── DATA SHOWN ──

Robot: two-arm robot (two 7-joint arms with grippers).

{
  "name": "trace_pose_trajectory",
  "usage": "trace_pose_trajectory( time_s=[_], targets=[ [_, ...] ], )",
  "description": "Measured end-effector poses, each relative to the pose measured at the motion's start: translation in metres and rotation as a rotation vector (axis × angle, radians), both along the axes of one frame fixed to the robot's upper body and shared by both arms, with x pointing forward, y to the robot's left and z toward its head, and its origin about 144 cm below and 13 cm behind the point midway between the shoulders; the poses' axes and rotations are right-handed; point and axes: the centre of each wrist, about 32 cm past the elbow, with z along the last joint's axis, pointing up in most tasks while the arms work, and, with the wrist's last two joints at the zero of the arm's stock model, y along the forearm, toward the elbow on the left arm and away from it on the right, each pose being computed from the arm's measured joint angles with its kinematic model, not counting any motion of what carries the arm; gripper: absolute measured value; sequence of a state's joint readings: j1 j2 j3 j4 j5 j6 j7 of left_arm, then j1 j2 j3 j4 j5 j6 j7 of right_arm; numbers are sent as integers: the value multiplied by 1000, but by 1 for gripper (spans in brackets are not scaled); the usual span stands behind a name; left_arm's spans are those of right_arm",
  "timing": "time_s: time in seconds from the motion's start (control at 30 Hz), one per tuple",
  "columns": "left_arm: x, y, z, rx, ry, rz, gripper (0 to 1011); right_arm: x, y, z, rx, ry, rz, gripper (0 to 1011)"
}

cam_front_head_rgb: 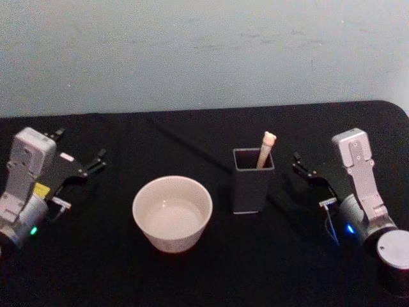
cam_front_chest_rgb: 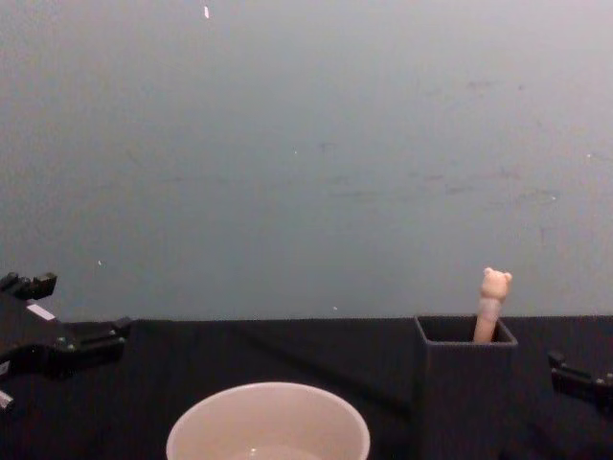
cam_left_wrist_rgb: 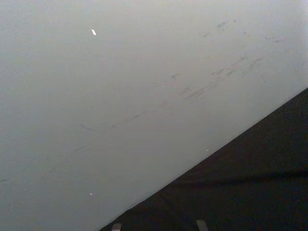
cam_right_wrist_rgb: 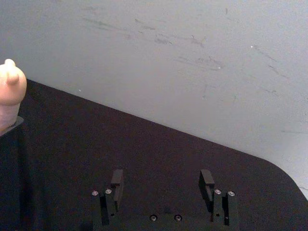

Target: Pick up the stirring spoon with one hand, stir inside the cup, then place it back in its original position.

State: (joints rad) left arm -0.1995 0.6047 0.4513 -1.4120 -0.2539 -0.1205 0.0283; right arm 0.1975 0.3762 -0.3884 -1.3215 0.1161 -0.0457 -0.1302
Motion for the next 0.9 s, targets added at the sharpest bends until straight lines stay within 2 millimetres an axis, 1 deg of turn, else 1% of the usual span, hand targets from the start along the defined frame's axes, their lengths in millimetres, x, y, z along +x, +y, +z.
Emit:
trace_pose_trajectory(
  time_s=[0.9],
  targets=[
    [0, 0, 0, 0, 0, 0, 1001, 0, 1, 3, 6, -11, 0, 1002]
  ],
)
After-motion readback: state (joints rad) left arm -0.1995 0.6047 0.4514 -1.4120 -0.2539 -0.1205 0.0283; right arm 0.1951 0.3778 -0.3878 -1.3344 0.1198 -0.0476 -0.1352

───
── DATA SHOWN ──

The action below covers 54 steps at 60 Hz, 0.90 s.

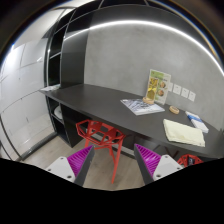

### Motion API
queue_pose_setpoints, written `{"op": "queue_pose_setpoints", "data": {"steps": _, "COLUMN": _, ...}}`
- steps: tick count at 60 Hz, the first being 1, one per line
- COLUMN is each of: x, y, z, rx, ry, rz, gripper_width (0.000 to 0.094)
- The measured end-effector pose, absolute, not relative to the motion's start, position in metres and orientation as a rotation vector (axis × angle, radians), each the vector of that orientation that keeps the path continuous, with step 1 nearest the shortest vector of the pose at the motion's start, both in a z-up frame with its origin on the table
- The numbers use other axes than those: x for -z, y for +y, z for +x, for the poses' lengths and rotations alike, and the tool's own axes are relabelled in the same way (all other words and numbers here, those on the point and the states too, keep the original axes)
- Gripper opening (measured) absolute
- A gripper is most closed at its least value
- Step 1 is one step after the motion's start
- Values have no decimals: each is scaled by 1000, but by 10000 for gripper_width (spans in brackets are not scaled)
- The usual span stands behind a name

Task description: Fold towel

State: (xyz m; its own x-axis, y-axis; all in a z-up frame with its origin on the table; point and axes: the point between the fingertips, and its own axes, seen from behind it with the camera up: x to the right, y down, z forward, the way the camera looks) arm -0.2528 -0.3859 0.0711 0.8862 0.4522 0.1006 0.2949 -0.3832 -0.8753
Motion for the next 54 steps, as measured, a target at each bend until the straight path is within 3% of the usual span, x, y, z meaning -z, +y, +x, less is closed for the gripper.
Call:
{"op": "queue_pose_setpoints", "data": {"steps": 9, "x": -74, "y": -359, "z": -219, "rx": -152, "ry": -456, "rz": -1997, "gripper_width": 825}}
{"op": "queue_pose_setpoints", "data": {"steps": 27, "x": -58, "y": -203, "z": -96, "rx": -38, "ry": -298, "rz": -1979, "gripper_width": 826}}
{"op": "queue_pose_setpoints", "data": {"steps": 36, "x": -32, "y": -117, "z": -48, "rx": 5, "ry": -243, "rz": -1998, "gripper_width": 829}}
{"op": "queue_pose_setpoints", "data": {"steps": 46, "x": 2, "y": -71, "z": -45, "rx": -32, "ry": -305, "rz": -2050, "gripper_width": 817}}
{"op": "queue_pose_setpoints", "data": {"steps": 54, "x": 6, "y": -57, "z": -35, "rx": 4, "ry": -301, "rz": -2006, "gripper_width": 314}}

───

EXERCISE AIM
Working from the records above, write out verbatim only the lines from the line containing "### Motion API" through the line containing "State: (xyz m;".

THE COMPLETED TASK
### Motion API
queue_pose_setpoints, written `{"op": "queue_pose_setpoints", "data": {"steps": _, "COLUMN": _, ...}}`
- steps: tick count at 60 Hz, the first being 1, one per line
- COLUMN is each of: x, y, z, rx, ry, rz, gripper_width (0.000 to 0.094)
- The measured end-effector pose, absolute, not relative to the motion's start, position in metres and orientation as a rotation vector (axis × angle, radians), each the vector of that orientation that keeps the path continuous, with step 1 nearest the shortest vector of the pose at the motion's start, both in a z-up frame with its origin on the table
- The numbers use other axes than those: x for -z, y for +y, z for +x, for the poses' lengths and rotations alike, and the tool's own axes are relabelled in the same way (all other words and numbers here, those on the point and the states too, keep the original axes)
- Gripper opening (measured) absolute
- A gripper is most closed at its least value
- Step 1 is one step after the motion's start
- Values have no decimals: each is scaled by 1000, but by 10000 for gripper_width (spans in brackets are not scaled)
- The usual span stands behind a name

Task description: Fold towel

State: (xyz m; its own x-axis, y-axis; all in a z-up frame with its origin on the table; point and axes: the point between the fingertips, and its own axes, seen from behind it with the camera up: x to the right, y down, z forward, the way the camera looks) arm -0.2528 -0.3859 0.0711 0.8862 0.4522 0.1006 0.2949 -0.3832 -0.8753

That makes the output complete.